Stuck on how to tackle this op note or those sitting on your desk? Follow this advice, provided by Melanie Witt, RN, CPC, COBGC, MA, an ob-gyn coding expert based in Guadalupita, N.M. and co-presenter of the “Ob-Gyn Op Notes” session at the 2009 Ob-Gyn Coding & Reimbursement Conference in Orlando.
Step 1: Itemize procedures.
Step 2: Assign CPT codes.
Step 3: Eliminate “standard” procedures.
Step 4: Eliminate bundled procedure that payers never pay (especially with Medicare).
Step 5: Bust bundled procedures that you know must be mistakes or are not reasonable. For instance, a vaginal hysterectomy with an anterior and posterior (A&P) repair is not a Correct Coding Initiative (CCI) edit, but some payers use a different edit program that may bundle these two.
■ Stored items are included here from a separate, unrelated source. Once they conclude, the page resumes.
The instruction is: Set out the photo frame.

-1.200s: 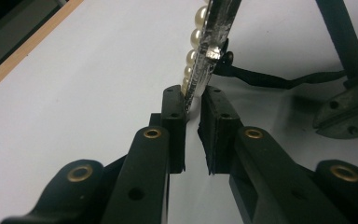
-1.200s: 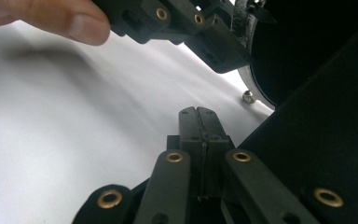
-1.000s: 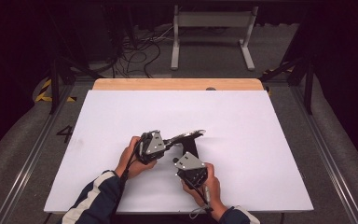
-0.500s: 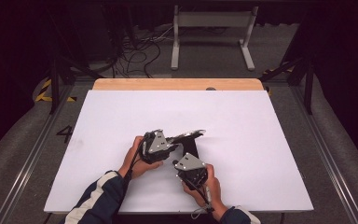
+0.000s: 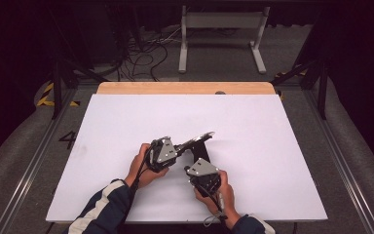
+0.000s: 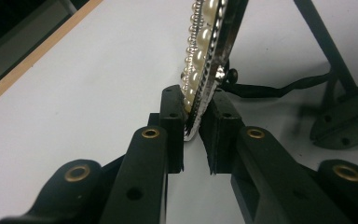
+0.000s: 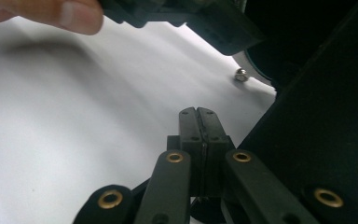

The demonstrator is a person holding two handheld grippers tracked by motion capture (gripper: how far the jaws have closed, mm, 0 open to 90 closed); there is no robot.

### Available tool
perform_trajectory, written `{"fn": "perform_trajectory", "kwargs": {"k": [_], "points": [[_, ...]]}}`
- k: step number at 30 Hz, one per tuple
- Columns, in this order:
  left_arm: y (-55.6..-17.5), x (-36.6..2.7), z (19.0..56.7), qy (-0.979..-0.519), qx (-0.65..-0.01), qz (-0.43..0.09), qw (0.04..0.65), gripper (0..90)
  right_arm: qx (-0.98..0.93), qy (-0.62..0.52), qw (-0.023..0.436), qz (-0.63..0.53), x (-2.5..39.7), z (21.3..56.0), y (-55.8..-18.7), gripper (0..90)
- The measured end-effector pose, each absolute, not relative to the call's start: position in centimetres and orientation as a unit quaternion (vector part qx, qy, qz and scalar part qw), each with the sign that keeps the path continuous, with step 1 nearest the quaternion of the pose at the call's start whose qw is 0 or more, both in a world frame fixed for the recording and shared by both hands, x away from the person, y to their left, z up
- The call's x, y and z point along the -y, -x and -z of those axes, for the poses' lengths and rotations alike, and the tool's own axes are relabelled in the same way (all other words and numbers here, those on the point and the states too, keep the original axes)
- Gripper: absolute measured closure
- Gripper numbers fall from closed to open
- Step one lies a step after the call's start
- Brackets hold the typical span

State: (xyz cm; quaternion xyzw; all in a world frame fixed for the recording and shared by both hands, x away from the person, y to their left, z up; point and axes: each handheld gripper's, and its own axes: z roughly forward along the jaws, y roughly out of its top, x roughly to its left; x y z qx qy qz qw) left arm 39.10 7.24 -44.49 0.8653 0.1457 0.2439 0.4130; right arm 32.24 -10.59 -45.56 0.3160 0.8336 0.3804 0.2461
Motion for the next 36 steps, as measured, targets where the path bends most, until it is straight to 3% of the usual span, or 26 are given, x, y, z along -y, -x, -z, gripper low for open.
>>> {"fn": "perform_trajectory", "kwargs": {"k": [9, 36], "points": [[-38.3, -7.0, 44.3, -0.870, -0.142, -0.269, 0.387, 80.6, -0.839, -0.316, 0.241, -0.372, 10.8, 45.5, -32.3, 90.0], [-37.5, -6.8, 44.1, -0.877, -0.127, -0.266, 0.380, 79.5, -0.851, -0.308, 0.219, -0.364, 13.3, 45.1, -33.7, 90.0]]}}
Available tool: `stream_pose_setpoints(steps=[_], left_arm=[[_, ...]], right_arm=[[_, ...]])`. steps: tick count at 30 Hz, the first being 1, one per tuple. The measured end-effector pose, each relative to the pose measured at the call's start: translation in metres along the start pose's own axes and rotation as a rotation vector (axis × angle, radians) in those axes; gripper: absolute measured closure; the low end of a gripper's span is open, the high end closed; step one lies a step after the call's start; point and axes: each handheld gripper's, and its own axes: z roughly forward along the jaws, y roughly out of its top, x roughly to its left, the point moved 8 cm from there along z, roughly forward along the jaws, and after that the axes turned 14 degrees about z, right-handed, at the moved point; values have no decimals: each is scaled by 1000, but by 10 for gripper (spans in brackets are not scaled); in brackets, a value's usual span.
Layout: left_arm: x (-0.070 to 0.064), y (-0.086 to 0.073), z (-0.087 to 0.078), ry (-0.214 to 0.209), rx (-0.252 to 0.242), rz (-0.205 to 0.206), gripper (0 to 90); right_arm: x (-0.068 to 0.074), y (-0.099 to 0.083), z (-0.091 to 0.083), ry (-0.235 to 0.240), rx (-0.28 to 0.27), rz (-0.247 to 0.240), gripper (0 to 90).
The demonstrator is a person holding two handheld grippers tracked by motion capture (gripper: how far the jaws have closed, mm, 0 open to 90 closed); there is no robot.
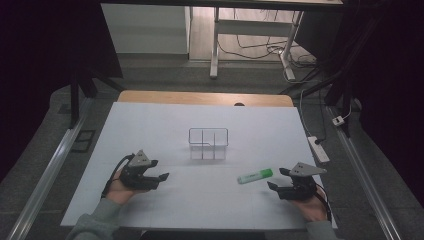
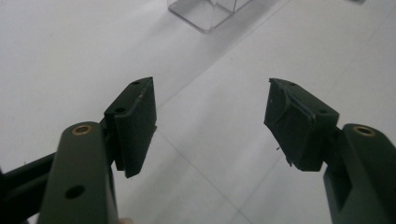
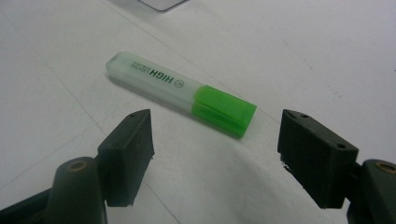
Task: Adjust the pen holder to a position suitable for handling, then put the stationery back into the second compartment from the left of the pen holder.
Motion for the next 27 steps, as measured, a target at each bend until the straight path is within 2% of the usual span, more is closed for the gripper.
stream_pose_setpoints(steps=[8, 20, 24, 27], left_arm=[[0, -11, -4, 22, 10, -5, 319], [2, -14, -3, 20, 21, -4, 305], [2, -14, -2, 19, 27, -5, 302], [1, -15, -1, 13, 35, 9, 298]], right_arm=[[2, 0, -1, 8, 6, -4, 271], [6, 5, -2, 33, 4, 4, 267], [7, 10, -4, 33, 16, -12, 262], [8, 14, -5, 34, 36, -34, 260]])
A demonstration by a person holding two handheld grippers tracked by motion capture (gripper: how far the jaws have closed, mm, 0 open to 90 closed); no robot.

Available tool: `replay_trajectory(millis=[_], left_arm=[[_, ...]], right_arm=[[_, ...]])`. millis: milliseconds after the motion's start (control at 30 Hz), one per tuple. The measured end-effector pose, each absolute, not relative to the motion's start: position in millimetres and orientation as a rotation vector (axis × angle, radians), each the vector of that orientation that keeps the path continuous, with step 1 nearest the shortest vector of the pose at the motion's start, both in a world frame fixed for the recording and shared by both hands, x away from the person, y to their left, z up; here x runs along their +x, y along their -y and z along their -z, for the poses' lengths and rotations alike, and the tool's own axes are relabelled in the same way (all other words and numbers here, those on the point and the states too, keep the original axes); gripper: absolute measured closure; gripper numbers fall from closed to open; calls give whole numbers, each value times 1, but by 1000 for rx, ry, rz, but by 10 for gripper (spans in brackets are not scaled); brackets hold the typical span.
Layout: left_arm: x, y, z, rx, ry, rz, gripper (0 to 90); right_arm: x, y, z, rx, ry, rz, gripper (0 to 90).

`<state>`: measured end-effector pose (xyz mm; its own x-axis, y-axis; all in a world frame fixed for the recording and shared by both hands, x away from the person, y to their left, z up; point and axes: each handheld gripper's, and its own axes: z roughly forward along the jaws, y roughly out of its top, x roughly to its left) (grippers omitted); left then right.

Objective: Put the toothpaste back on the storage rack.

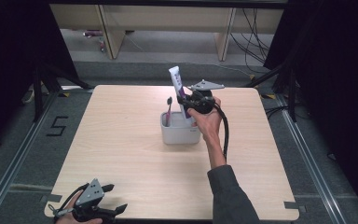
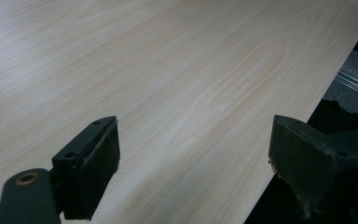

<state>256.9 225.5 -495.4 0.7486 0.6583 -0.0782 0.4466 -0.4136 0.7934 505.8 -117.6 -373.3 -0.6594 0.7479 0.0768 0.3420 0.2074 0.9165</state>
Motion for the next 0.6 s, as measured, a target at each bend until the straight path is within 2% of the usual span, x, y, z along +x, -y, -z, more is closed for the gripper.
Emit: replay_trajectory(millis=[600], left_arm=[[255,-224,497,2063,-839,-303,161]], right_arm=[[510,115,393,1044,-2090,-1438,751]])
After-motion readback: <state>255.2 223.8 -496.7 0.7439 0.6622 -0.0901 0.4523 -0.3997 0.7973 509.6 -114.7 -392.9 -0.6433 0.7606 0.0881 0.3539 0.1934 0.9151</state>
The reasons for the ob-gyn performing each service are different and distinct, so you should report these two procedures separately (even if you know a payer is trying to bundle them). Be prepared to appeal.
Step 6: List billable procedures in order of value (fee or relative value unit).
Step 7: Apply applicable modifiers (e.g., 59, 22, 52).
Step 8: Link each procedure to a justifying diagnosis. “This is the horse that pulls the cart,” Witt says. For instance, for an enterocele repair, you should have an enterocele diagnosis.
Order a CD of this session here.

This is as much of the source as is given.